# Tugas Pemrograman Text Classification menggunakan ML
## 13521009 - Christophorus Dharma Winata

# 0. Notebook setup

In [33]:
import pandas as pd
from sklearn.preprocessing import LabelEncoder
from sklearn.feature_extraction.text import CountVectorizer
from sklearn.linear_model import LogisticRegression
from sklearn.naive_bayes import MultinomialNB
from sklearn.svm import SVC
from sklearn.metrics import accuracy_score, precision_score, recall_score, f1_score

import nltk
nltk.download('stopwords')
from nltk.corpus import stopwords
stopword_indo = stopwords.words('indonesian')

[nltk_data] Downloading package stopwords to
[nltk_data]     /Users/christodharma/nltk_data...
[nltk_data]   Package stopwords is already up-to-date!


# 1. Memuat dataset

In [22]:
test_preprocess = pd.read_csv('dataset/test_preprocess.tsv', sep='\t', header=None, names=['text', 'label'])
test_preprocess_masked_label = pd.read_csv('dataset/test_preprocess_masked_label.tsv', sep='\t', header=None, names=['text', 'label'])
train_preprocess = pd.read_csv('dataset/train_preprocess.tsv', sep='\t', header=None, names=['text', 'label'])
valid_preprocess = pd.read_csv('dataset/valid_preprocess.tsv', sep='\t', header=None, names=['text', 'label'])

# 2. Preprocessing

In [23]:
data_df = pd.concat([train_preprocess, valid_preprocess])
test_df = test_preprocess

# membuat semua teks menjadi lowercase
data_df['text'] = data_df['text'].str.lower()
test_df['text'] = test_df['text'].str.lower()
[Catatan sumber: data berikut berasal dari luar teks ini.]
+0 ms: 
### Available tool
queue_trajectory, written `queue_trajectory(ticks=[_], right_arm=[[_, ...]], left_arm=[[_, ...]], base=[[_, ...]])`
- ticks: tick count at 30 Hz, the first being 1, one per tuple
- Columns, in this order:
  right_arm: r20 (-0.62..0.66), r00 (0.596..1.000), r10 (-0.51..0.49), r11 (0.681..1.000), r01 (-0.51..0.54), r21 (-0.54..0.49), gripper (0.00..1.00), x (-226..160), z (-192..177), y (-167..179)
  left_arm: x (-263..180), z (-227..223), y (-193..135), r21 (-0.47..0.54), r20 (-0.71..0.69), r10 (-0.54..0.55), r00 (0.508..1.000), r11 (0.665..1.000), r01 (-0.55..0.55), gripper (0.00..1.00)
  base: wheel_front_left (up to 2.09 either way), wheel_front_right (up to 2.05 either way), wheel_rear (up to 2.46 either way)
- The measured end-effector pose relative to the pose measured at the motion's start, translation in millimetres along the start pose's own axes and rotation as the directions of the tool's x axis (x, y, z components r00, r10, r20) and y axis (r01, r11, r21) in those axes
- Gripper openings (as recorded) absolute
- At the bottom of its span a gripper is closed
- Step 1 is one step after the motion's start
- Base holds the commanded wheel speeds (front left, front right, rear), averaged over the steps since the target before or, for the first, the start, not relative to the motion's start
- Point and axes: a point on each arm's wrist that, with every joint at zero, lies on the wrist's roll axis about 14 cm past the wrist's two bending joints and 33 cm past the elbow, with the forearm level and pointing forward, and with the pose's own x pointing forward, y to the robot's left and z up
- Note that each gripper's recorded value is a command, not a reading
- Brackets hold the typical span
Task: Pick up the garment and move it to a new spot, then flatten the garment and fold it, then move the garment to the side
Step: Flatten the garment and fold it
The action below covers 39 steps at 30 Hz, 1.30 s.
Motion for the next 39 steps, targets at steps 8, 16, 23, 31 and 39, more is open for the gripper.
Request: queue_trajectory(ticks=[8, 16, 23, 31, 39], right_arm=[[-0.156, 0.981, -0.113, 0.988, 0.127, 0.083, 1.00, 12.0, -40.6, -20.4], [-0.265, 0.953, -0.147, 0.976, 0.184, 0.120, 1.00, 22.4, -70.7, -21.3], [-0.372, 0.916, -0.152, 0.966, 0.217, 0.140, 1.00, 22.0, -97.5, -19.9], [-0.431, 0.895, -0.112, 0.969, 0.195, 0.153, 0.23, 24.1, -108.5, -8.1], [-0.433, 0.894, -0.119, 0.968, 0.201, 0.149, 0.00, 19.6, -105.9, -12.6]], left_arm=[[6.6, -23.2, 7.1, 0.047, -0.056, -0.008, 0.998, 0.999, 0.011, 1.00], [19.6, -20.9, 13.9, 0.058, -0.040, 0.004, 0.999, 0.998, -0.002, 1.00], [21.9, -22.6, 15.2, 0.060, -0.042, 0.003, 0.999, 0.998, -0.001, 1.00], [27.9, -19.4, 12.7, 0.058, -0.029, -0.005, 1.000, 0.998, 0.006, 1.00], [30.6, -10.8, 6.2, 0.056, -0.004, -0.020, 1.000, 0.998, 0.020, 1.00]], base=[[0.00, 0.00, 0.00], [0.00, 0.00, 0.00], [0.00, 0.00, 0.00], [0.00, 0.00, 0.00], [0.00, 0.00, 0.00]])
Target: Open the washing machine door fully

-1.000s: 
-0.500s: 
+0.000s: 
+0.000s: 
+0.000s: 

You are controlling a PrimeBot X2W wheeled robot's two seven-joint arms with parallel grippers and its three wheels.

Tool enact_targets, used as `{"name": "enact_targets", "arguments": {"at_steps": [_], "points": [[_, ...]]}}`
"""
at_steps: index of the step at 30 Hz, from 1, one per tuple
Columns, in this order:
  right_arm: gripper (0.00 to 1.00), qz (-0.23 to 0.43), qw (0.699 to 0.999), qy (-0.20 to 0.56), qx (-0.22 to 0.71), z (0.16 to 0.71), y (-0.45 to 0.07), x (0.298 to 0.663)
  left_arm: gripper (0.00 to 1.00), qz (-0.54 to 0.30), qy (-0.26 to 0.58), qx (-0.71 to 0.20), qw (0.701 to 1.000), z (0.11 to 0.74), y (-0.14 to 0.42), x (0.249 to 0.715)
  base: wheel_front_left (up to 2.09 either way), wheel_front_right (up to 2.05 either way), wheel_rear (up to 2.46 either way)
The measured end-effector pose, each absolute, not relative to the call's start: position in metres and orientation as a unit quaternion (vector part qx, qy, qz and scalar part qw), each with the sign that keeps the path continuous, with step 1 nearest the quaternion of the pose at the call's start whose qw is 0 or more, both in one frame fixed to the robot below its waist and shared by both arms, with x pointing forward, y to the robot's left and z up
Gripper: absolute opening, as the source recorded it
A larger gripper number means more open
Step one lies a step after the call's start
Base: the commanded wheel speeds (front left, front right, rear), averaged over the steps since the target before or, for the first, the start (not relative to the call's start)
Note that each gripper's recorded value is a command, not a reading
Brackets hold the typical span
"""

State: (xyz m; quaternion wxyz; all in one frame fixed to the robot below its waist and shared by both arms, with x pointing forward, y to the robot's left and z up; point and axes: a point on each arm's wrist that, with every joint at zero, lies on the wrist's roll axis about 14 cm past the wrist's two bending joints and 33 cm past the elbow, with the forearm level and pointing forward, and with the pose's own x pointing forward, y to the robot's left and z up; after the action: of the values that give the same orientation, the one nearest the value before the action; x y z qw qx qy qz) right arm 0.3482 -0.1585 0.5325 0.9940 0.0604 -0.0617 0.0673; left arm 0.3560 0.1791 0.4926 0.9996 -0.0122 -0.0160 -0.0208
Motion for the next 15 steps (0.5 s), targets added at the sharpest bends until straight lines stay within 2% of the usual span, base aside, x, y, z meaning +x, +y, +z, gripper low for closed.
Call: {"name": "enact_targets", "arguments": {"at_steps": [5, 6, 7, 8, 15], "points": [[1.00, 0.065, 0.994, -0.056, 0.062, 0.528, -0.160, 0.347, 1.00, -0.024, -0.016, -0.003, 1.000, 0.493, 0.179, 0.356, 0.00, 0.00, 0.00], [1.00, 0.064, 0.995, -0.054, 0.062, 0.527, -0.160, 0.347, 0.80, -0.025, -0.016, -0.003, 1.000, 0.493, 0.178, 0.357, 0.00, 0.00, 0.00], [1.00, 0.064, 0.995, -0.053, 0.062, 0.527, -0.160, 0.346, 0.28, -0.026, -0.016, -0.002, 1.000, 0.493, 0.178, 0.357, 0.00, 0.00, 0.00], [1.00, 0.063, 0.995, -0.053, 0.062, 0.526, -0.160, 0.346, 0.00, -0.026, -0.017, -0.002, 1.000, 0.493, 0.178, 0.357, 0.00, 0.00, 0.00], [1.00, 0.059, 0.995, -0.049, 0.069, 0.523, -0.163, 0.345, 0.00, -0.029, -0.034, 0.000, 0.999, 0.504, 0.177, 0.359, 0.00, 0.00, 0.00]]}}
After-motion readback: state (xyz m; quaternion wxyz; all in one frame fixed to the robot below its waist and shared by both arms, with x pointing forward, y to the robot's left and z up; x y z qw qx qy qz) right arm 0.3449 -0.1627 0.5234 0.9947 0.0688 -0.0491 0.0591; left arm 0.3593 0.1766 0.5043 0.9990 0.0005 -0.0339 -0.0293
label_encoder = LabelEncoder()
data_df['label'] = label_encoder.fit_transform(data_df['label'])
test_df['label'] = label_encoder.transform(test_df['label'])

# Split into X (features) and y (labels)
X_train = data_df['text']
y_train = data_df['label']
X_test = test_df['text']
y_test = test_df['label']

# 3. Feature extraction

In [25]:
# Bag of Words feature extraction
vectorizer = CountVectorizer(stop_words=stopword_indo, max_features=1000)
X_train_bow = vectorizer.fit_transform(X_train)
X_test_bow = vectorizer.transform(X_test)



# 4. Model training

3 Model yang digunakan:
1. Logistic Regression
2. Naive Bayes
3. Support Vector Machine (SVM)

In [31]:
# Logistic Regression
logreg = LogisticRegression(max_iter=1000)
logreg.fit(X_train_bow, y_train)
y_pred_logreg = logreg.predict(X_test_bow)

# Naive Bayes
nb = MultinomialNB()
nb.fit(X_train_bow, y_train)
y_pred_nb = nb.predict(X_test_bow)

# Support Vector Machine
svm = SVC(kernel='linear')
svm.fit(X_train_bow, y_train)
y_pred_svm = svm.predict(X_test_bow)

# 5. Model evaluation

In [32]:
def evaluate_model(y_true, y_pred):
    acc = accuracy_score(y_true, y_pred)
    prec = precision_score(y_true, y_pred, average='macro')
    rec = recall_score(y_true, y_pred, average='macro')
    f1 = f1_score(y_true, y_pred, average='macro')
    return acc, prec, rec, f1

logreg_results = evaluate_model(y_test, y_pred_logreg)
nb_results = evaluate_model(y_test, y_pred_nb)
svm_results = evaluate_model(y_test, y_pred_svm)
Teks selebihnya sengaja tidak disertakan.